Il tipo di architettura di rete e la sua complessità determinano la quantità e le tipologie di misure e relativo budget da investire, ma i pilastri fondamentali rimangono i medesimi. Tra le principali mancanze c’è spesso la scarsa robustezza di alcune policy. È bene verificare sempre che le policy legate alle password, alla gestione dei privilegi e quindi degli accessi sia ben implementata. Un classico esempio può essere l’implementazione del principio del least-privilege per minimizzare un “password failure” o anche un “user-error”. A costo praticamente nulla, si guadagna sia in termini di privacy che di sicurezza. Certe minacce sono ancora più pericolose, come i malware che agiscono autonomamente all’interno della rete ed eseguendo le più svariate operazioni malevole, come nel caso ransomware che cifra i dati di backup trovati non solo sugli host, ma anche in cartelle condivise su NAS o share condivise. Quindi oltre ai necessari sistemi anti-malware negli host, 
è vitale installare una misura di sicurezza che verifichi in real-time il traffico che transita nella rete.
Questo perché molte minacce hanno come sorgenti, device IoT interni (smart TV, telecamere, macchinari ecc.) che essendo sistemi senza OS non hanno antivirus o controlli particolari, permettendo quindi alla minaccia di transitare verso altri host. Avendo invece una panoramica globale di cosa accade inserendo dei controlli interni, si riesce ad agire e compartimentale di conseguenza. In ottica di remediation consiglio anche di eseguire dei backup periodici ed isolati.

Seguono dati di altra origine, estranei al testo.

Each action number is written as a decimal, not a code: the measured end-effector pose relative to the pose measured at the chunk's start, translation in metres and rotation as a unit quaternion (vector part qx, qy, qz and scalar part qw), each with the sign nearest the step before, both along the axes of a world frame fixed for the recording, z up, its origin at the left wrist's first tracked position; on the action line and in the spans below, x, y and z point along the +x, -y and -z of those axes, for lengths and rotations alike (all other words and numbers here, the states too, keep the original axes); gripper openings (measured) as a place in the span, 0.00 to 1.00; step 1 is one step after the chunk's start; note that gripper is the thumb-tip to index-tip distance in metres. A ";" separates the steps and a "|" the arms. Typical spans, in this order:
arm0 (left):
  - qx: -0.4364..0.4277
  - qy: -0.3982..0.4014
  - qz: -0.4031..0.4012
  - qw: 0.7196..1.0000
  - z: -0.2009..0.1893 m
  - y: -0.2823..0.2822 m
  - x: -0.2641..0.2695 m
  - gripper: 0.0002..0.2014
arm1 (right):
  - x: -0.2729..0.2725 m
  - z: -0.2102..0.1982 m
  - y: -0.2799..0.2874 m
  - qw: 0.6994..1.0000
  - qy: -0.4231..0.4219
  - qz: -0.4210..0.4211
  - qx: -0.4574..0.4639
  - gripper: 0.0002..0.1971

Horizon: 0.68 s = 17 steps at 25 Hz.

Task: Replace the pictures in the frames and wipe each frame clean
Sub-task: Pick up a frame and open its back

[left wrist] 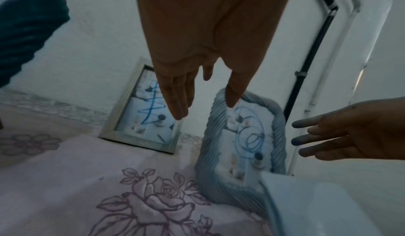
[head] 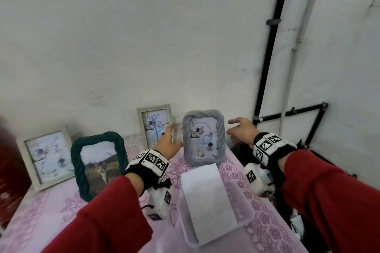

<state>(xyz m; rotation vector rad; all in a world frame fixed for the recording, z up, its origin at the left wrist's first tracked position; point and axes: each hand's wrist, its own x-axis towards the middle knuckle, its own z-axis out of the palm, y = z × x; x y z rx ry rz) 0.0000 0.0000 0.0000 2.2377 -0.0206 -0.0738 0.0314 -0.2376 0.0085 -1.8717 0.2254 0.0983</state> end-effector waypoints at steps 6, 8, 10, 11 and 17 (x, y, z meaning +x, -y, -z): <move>-0.060 -0.026 0.033 0.997 0.019 0.003 0.019 0.39 | 0.014 0.016 -0.007 0.996 -0.005 -0.024 -0.081 0.20; -0.082 -0.030 0.037 0.996 0.016 0.006 0.021 0.38 | 0.011 0.016 -0.009 0.997 0.003 -0.026 -0.074 0.18; -0.086 -0.020 0.024 0.996 0.015 0.007 0.019 0.36 | 0.008 0.016 -0.011 0.997 0.020 -0.012 -0.071 0.18; -0.091 -0.013 0.017 0.996 0.012 0.007 0.017 0.35 | 0.005 0.015 -0.012 0.997 0.030 -0.004 -0.066 0.18; -0.071 0.063 0.034 0.995 -0.031 -0.004 -0.007 0.33 | -0.019 -0.023 -0.012 0.995 0.091 -0.031 -0.019 0.18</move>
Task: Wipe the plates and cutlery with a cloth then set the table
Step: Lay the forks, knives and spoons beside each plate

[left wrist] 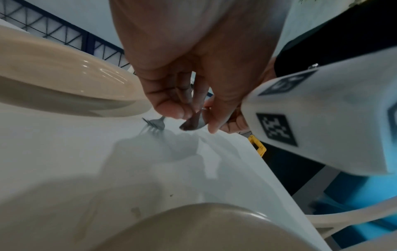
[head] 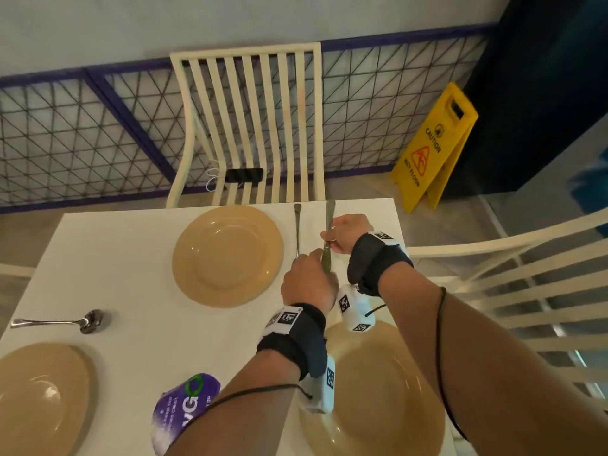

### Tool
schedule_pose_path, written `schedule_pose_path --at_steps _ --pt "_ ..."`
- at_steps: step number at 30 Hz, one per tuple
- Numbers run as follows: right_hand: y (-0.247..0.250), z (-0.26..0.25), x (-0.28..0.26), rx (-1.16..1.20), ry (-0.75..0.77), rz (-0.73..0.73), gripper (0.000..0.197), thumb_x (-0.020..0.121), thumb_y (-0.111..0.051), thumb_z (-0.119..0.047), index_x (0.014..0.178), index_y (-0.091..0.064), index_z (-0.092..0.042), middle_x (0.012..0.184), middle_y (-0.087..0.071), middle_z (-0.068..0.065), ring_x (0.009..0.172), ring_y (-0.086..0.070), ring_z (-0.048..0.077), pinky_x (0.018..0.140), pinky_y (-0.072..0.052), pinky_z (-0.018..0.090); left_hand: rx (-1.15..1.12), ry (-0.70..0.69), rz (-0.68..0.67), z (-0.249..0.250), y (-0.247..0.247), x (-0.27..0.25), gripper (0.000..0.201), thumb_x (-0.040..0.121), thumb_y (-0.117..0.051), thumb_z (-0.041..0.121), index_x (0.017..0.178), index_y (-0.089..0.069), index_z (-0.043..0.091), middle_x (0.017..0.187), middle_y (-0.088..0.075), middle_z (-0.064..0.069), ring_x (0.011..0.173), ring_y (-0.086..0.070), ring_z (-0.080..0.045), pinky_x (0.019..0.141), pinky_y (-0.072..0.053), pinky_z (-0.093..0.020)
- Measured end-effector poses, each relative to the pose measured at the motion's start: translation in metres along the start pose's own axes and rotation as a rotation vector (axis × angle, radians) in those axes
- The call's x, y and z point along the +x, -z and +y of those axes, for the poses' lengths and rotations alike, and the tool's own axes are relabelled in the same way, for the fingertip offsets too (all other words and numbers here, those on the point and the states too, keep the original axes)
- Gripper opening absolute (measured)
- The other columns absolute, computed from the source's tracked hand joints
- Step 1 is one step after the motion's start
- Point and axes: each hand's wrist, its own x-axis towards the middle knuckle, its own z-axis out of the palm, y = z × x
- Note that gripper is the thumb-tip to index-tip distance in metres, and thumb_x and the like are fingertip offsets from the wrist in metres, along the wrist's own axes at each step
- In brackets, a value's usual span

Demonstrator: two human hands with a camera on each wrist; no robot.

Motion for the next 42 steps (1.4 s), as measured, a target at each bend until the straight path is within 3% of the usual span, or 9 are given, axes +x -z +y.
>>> schedule_pose_path --at_steps 3,5,7,10,13,21,28,35,42 --pt "0.001 -0.001 0.016 -0.059 -0.019 -0.03 0.021 0.081 -0.077 -0.008 0.081 -0.06 -0.021 0.098 -0.067 0.01 0.082 -0.068 0.022 0.076 -0.061 0.033 0.044 -0.037 -0.012 -0.001 -0.007 0.015 0.043 0.094 -0.059 0.03 0.137 -0.053 0.028 0.113 -0.067 -0.005 0.111 -0.063 -0.031 0.091 -0.051 -0.041" --pt "-0.003 -0.004 0.023 -0.213 -0.019 -0.006 0.012 0.082 -0.078 -0.017 0.083 -0.066 -0.016 0.096 -0.071 0.01 0.083 -0.07 0.023 0.079 -0.061 0.033 0.07 -0.059 -0.018 -0.003 -0.01 0.023 0.047 0.094 -0.06 0.03 0.141 -0.05 0.029 0.115 -0.067 -0.005 0.113 -0.062 -0.031 0.091 -0.05 -0.04" --pt "-0.01 -0.005 0.032 -0.417 0.001 0.067 0.027 0.08 -0.08 -0.03 0.092 -0.073 -0.006 0.09 -0.075 0.01 0.086 -0.073 0.025 0.084 -0.061 0.036 0.097 -0.075 -0.028 -0.004 -0.012 0.029 0.046 0.093 -0.061 0.029 0.138 -0.052 0.029 0.112 -0.068 -0.005 0.111 -0.063 -0.031 0.089 -0.051 -0.04" --pt "-0.015 -0.008 0.035 -0.537 0.012 0.112 0.037 0.08 -0.08 -0.037 0.099 -0.072 -0.006 0.092 -0.074 0.007 0.086 -0.071 0.023 0.076 -0.056 0.027 0.124 -0.096 -0.043 -0.005 -0.017 0.033 0.04 0.091 -0.064 0.03 0.129 -0.055 0.025 0.107 -0.067 -0.006 0.104 -0.065 -0.032 0.083 -0.052 -0.04" --pt "-0.014 -0.007 0.037 -0.531 0.026 0.161 0.036 0.08 -0.081 -0.028 0.107 -0.067 -0.009 0.103 -0.068 0.008 0.092 -0.065 0.025 0.076 -0.052 0.03 0.123 -0.089 -0.04 -0.002 -0.018 0.035 0.032 0.092 -0.061 0.029 0.123 -0.056 0.021 0.106 -0.065 -0.008 0.1 -0.064 -0.035 0.082 -0.051 -0.042" --pt "-0.021 -0.009 0.044 -0.572 0.075 0.169 0.035 0.078 -0.083 -0.022 0.107 -0.066 -0.013 0.105 -0.067 0.009 0.095 -0.068 0.029 0.088 -0.058 0.04 0.158 -0.083 -0.088 0.002 -0.015 0.035 0.04 0.096 -0.054 0.02 0.135 -0.048 0.017 0.116 -0.058 -0.011 0.105 -0.061 -0.038 0.084 -0.048 -0.042" --pt "-0.022 -0.01 0.042 -0.657 0.103 0.181 0.034 0.079 -0.079 -0.022 0.11 -0.066 -0.015 0.111 -0.065 0.008 0.098 -0.065 0.028 0.086 -0.056 0.035 0.196 -0.064 -0.118 0.004 -0.015 0.038 0.041 0.097 -0.052 0.019 0.137 -0.048 0.016 0.118 -0.057 -0.011 0.107 -0.061 -0.037 0.085 -0.049 -0.041" --pt "-0.021 -0.01 0.038 -0.652 0.093 0.167 0.038 0.079 -0.08 -0.023 0.113 -0.064 -0.015 0.113 -0.061 0.008 0.101 -0.063 0.027 0.09 -0.055 0.037 0.217 -0.059 -0.113 0.004 -0.014 0.038 0.039 0.096 -0.05 0.017 0.135 -0.049 0.014 0.118 -0.055 -0.011 0.105 -0.061 -0.037 0.079 -0.045 -0.039" --pt "-0.012 -0.01 0.031 -0.607 0.108 0.18 0.045 0.078 -0.081 -0.027 0.118 -0.061 -0.019 0.108 -0.054 0.005 0.098 -0.067 0.03 0.091 -0.057 0.041 0.203 -0.093 -0.063 -0.002 -0.012 0.03 0.044 0.095 -0.057 0.026 0.138 -0.048 0.018 0.12 -0.057 -0.009 0.105 -0.062 -0.035 0.083 -0.049 -0.04"
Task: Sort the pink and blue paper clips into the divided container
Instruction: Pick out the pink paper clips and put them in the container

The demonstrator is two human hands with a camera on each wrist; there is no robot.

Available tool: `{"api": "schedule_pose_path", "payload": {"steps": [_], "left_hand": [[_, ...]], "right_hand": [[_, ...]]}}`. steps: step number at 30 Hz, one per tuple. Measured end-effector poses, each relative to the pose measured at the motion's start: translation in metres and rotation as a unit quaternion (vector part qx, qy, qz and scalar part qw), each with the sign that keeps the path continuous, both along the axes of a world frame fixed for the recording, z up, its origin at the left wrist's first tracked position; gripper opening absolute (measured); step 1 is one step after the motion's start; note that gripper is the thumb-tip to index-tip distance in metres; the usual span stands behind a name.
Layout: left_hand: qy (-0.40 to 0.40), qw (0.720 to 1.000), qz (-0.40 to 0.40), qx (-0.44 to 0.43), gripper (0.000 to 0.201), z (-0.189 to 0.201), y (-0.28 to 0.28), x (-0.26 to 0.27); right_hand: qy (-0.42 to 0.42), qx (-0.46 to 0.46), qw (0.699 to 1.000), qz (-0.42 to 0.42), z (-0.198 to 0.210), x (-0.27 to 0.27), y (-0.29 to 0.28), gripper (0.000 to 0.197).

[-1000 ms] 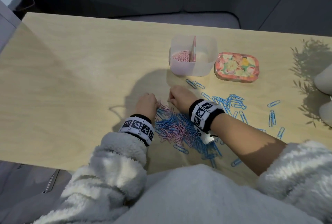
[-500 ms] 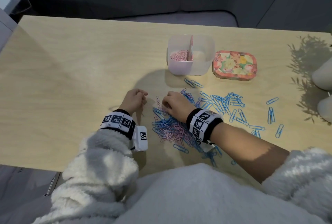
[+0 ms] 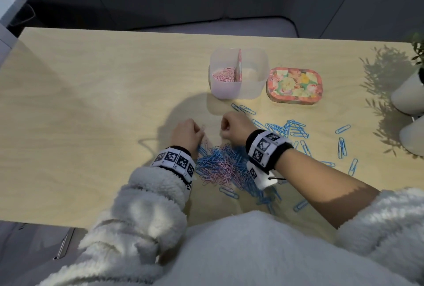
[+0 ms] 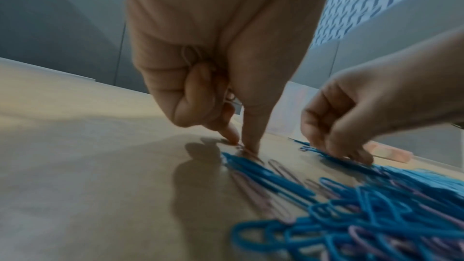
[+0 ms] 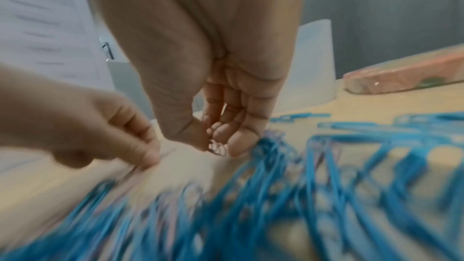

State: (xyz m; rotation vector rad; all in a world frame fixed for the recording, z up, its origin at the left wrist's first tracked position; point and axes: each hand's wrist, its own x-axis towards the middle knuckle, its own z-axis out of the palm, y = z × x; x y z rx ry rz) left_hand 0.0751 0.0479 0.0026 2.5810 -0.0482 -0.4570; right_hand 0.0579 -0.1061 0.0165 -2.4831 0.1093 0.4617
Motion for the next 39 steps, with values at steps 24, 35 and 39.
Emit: {"api": "schedule_pose_path", "payload": {"steps": [24,35,39], "left_hand": [[-0.058,0.997,-0.056,-0.020,0.021,0.089,-0.106,0.109],[-0.192,0.967,-0.168,0.019,0.031,0.071,-0.101,0.092],[-0.257,0.945,-0.199,-0.030,0.021,0.059,-0.082,0.049]], "right_hand": [[-0.181,0.183,0.937,-0.236,0.053,0.020,-0.063,0.027],[0.010,-0.011,0.993,-0.114,0.001,-0.020,-0.045,0.018],[-0.001,-0.042,0.994,-0.099,-0.010,-0.026,-0.038,0.018]]}}
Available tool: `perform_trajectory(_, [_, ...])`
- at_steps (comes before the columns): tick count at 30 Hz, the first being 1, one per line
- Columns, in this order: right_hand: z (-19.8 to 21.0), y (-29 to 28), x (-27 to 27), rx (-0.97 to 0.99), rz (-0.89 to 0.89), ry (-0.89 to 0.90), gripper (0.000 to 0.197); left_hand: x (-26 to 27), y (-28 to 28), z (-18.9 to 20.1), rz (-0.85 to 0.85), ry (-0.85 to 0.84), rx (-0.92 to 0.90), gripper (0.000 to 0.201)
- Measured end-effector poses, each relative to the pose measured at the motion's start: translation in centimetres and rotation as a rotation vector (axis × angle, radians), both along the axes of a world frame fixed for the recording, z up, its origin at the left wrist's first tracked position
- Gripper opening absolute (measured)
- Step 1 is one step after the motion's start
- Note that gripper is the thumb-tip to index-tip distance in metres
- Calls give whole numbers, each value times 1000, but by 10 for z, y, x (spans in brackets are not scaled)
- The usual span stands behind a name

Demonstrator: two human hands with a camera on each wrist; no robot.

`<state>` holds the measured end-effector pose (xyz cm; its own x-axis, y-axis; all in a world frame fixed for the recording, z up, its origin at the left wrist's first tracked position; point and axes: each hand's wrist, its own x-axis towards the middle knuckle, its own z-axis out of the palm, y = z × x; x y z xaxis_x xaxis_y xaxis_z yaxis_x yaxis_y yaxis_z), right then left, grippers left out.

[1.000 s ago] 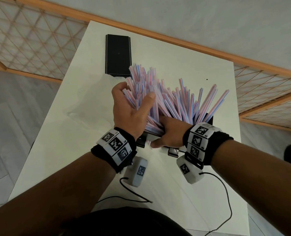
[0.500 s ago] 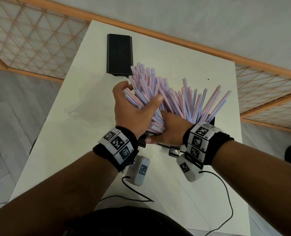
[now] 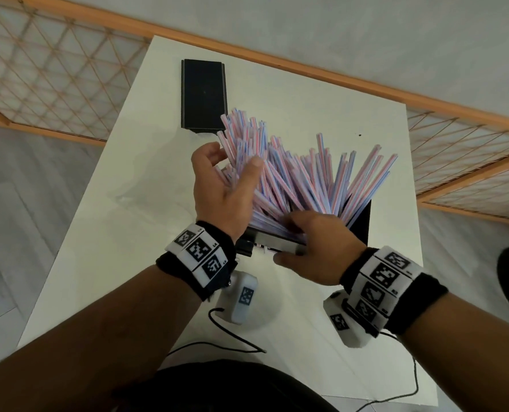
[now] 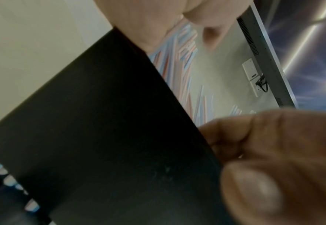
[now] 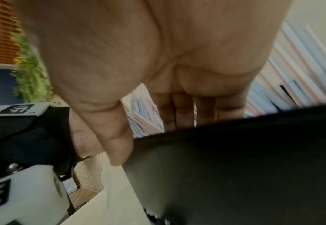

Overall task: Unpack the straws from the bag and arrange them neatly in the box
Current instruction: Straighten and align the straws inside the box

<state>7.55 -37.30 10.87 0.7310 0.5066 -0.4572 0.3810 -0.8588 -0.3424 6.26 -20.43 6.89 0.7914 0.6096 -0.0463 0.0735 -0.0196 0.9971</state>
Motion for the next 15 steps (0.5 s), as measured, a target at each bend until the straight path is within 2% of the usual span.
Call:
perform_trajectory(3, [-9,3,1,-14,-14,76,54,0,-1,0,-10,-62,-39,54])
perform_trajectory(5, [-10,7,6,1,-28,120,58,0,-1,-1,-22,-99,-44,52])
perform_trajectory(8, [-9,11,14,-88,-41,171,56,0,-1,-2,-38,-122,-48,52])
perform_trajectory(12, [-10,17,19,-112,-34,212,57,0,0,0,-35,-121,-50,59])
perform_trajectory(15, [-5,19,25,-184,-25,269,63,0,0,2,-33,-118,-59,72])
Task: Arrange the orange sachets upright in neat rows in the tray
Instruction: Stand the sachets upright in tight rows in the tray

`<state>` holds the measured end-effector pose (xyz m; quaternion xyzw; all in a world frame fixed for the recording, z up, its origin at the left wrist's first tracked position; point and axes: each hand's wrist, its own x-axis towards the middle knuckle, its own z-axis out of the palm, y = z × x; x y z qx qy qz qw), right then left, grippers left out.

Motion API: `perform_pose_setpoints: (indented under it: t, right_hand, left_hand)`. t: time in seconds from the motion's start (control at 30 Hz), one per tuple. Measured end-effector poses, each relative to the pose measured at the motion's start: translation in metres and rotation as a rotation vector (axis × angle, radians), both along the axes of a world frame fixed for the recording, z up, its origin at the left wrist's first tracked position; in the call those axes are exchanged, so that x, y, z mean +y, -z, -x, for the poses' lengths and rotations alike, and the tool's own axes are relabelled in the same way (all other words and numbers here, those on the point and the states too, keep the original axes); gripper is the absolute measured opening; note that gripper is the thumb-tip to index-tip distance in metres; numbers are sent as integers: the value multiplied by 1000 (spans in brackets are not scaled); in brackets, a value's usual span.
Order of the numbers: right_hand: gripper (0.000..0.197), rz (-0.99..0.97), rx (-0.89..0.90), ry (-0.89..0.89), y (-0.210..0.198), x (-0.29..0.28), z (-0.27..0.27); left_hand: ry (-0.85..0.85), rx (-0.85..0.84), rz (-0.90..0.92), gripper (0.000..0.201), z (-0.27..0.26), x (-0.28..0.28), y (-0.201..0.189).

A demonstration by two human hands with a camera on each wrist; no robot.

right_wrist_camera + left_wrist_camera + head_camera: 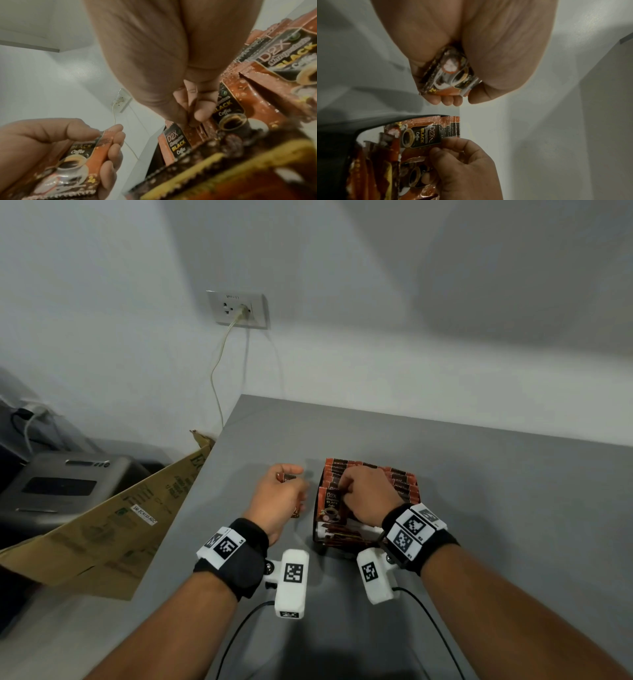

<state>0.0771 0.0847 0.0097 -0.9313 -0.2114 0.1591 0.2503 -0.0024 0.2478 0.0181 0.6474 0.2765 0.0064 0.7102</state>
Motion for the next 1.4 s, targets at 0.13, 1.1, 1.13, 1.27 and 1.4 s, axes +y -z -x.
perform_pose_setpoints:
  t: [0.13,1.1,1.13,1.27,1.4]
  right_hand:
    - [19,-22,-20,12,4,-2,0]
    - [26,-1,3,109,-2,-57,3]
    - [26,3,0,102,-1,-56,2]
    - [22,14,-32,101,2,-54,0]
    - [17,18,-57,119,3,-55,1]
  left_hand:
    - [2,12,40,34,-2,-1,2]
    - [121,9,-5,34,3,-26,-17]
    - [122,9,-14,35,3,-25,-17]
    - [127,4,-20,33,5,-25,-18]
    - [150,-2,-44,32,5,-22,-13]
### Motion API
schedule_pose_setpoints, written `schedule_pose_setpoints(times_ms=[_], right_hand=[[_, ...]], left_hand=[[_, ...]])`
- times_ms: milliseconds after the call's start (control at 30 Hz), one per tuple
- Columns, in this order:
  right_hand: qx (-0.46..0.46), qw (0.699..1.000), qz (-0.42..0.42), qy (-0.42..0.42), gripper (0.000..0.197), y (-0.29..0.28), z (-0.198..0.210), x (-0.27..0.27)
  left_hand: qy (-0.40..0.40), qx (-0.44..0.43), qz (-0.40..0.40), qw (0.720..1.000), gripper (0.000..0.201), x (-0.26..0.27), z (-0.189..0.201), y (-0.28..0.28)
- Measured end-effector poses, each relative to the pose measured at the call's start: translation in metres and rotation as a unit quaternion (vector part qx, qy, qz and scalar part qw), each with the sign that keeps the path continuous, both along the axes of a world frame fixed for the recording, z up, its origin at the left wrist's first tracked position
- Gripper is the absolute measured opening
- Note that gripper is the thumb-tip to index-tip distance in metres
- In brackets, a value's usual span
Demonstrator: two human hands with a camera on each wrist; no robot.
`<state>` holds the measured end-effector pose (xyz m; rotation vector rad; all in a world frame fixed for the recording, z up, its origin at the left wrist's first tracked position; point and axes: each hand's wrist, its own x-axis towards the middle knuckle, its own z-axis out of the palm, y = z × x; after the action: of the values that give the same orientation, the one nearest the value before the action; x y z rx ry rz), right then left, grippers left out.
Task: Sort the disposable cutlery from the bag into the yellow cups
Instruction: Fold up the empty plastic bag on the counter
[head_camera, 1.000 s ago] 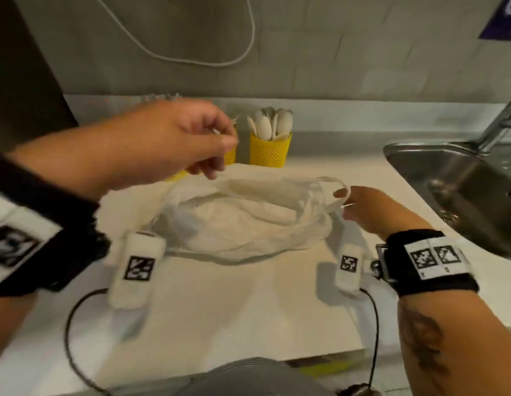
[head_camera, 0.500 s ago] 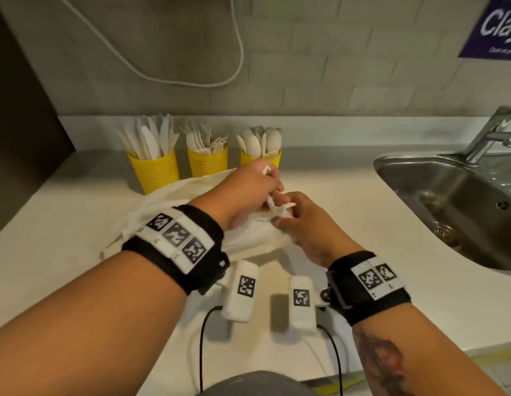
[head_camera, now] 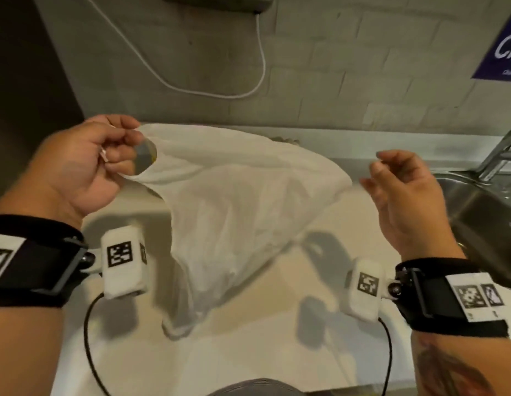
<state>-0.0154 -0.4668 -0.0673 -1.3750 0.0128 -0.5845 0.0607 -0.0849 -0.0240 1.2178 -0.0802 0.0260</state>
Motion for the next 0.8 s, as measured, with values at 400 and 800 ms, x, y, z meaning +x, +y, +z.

Tenendo conto di queste poche regole, forse non si riusciranno a fermare tutte le minacce, ma senza dubbio si andrebbe a mitigare notevolmente, riducendo vertiginosamente il rischio.

Come intervenire in termini di supply chain security?

Se si diffondesse maggiormente il concetto di cyber security, anche in un contesto supply chain se ne troverebbe vantaggio. Sarebbe utopico adeguare lo stesso livello di sicurezza per ogni fornitore di servizi o software, così come sarebbe irreale gestire tutto l’IT localmente in molte realtà.
Alcuni “big” stanno avviando iniziative a riguardo, ma ad oggi il rischio rimane (fonte Nucleus Research 2020). Se ogni soggetto in una catena di fornitura “guardasse al proprio orto”, implementando processi e soluzioni di sicurezza, si avrebbero esiti diversi sul fronte degli attacchi alla supply chain. In questi ambiti si dovrebbero considerare soluzioni complesse da realizzare si potrebbe raggiungere uno standard nella cyber defence, dal controllo qualità del firmware fino ai controlli a livelli superiori.  Alternativamente le minacce hanno campo libero.